→ What to work on:
The listing below contains a span that opens with the line containing "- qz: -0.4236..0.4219" and closes with the line containing "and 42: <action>". Return that span exactly.

Supplied data Start Marker

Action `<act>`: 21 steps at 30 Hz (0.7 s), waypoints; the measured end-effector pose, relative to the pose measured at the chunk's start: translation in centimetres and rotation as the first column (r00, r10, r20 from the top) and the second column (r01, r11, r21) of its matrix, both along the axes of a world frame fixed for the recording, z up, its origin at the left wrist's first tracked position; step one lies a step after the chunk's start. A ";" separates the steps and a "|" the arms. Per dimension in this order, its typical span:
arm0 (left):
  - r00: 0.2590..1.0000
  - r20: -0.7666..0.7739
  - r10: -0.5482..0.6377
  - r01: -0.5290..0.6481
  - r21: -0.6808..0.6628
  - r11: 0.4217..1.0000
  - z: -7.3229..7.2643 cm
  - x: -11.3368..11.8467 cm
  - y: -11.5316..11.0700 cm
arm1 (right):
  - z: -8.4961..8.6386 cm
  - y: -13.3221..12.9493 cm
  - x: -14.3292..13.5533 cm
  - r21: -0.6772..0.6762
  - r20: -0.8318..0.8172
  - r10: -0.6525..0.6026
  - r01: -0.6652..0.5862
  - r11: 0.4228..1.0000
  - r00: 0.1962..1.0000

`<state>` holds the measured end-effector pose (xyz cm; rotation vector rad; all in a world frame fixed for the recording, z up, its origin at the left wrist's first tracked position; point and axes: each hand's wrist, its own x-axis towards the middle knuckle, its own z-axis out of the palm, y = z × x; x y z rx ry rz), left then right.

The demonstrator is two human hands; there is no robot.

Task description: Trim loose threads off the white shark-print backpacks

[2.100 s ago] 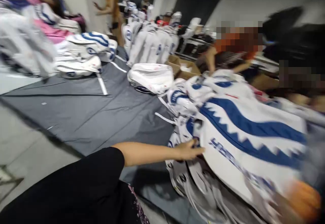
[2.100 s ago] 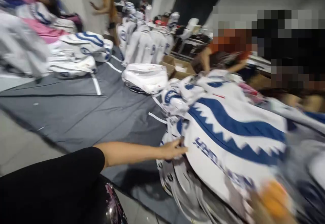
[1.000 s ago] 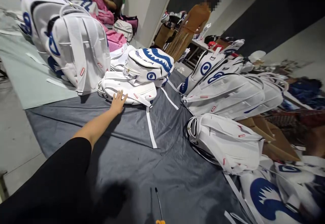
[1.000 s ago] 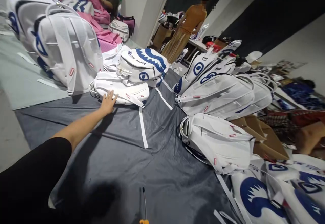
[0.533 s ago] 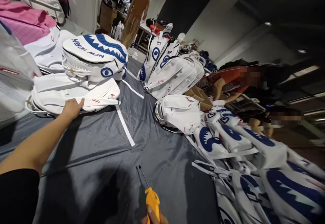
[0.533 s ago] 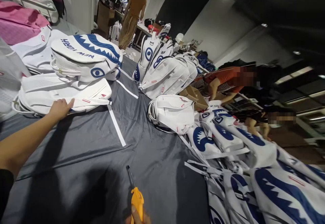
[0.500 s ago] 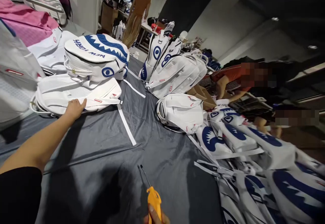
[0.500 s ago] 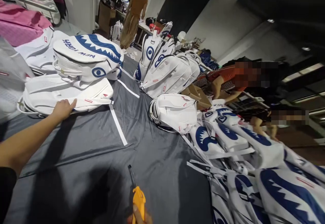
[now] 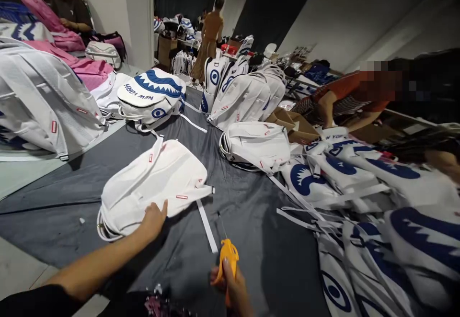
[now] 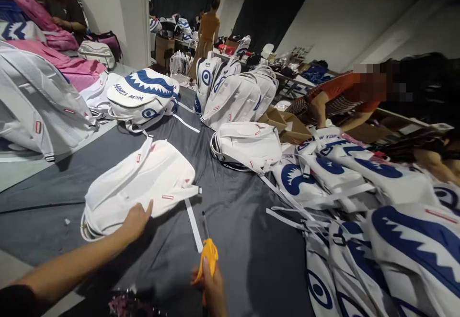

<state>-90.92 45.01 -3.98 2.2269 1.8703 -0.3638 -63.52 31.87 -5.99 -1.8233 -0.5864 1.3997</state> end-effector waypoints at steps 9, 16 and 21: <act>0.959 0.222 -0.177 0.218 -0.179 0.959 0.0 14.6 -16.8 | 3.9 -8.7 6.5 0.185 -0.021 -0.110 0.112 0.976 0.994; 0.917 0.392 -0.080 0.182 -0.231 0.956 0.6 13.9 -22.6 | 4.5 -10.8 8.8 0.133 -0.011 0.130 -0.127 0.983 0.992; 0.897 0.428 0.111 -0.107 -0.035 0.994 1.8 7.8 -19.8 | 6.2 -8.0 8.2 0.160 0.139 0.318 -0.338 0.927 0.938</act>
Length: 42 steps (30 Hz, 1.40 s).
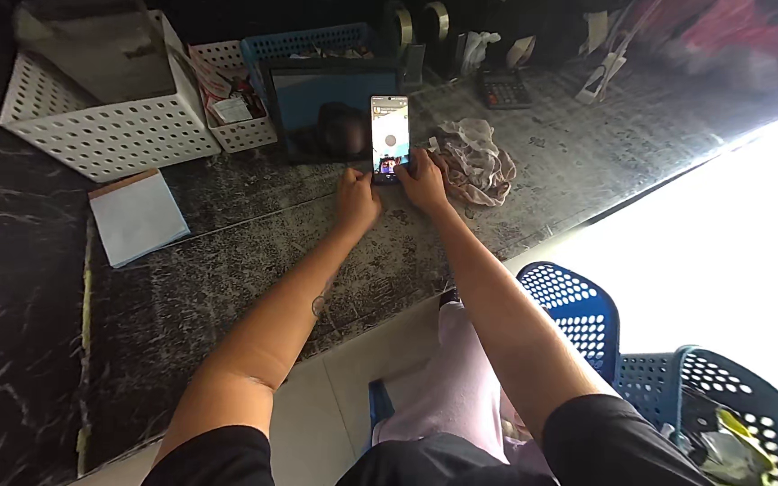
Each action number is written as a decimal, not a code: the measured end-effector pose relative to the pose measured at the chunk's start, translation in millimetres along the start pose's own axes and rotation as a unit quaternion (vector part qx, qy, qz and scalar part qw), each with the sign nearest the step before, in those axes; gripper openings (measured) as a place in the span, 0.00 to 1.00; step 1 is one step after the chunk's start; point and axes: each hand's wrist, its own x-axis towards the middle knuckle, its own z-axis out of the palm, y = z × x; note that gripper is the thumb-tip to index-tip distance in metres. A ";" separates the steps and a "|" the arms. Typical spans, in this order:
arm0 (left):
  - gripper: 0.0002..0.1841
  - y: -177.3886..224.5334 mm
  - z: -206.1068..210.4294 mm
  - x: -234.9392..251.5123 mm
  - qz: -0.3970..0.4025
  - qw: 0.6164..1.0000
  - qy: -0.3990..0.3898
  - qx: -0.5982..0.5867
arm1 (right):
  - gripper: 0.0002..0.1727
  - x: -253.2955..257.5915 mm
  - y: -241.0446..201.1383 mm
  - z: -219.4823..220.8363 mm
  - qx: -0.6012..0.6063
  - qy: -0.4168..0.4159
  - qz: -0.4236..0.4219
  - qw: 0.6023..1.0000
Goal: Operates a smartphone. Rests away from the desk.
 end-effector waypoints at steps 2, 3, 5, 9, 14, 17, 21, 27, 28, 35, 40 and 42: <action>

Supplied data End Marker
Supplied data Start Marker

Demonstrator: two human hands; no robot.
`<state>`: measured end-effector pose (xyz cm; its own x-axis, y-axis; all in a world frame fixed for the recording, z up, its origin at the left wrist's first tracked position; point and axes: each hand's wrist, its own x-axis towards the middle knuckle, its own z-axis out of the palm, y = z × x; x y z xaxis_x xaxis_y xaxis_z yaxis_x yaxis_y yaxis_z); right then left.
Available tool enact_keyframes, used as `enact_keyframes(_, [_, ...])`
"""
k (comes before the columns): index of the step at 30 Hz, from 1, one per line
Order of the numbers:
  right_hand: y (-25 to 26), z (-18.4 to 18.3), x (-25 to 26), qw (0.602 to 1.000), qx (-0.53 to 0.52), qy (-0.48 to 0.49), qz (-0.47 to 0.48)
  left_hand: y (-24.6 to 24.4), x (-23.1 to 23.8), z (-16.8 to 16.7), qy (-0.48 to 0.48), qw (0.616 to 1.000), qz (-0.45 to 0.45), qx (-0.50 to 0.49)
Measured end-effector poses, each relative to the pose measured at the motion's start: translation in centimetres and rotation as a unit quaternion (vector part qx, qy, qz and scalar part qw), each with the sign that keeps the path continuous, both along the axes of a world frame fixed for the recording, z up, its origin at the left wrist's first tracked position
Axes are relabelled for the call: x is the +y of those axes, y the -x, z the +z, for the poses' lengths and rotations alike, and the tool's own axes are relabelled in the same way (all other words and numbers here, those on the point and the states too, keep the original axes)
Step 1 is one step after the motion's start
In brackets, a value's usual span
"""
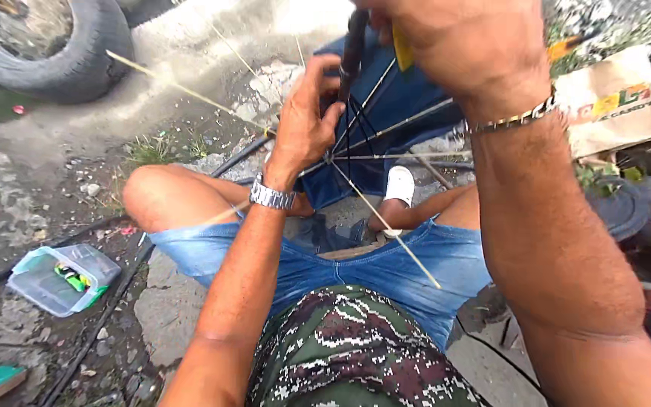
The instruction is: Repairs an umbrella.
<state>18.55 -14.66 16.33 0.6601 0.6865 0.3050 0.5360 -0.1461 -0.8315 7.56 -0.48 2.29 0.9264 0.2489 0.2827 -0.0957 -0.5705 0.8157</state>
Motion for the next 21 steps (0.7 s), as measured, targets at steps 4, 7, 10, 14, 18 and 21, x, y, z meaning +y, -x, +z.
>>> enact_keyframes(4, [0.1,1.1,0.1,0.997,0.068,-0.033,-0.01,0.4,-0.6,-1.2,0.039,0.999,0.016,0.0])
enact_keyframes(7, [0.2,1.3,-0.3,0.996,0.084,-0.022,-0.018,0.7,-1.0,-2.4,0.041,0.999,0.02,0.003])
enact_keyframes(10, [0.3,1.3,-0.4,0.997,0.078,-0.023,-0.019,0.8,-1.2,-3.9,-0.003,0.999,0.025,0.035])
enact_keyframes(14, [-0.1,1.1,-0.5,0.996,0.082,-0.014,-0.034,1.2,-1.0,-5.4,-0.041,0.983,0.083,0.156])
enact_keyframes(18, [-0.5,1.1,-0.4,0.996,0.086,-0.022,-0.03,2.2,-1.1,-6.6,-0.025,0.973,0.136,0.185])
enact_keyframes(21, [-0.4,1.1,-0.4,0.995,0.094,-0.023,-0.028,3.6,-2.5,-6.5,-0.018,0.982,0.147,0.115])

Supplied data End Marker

→ Written solution:
  - qz: -0.4236..0.4219
  - qw: 0.6023..1.0000
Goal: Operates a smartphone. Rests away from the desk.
 end-effector waypoints at steps 2, 3, 5, 9, 14, 17, 21, 27, 28, 35, 40 and 42: <action>

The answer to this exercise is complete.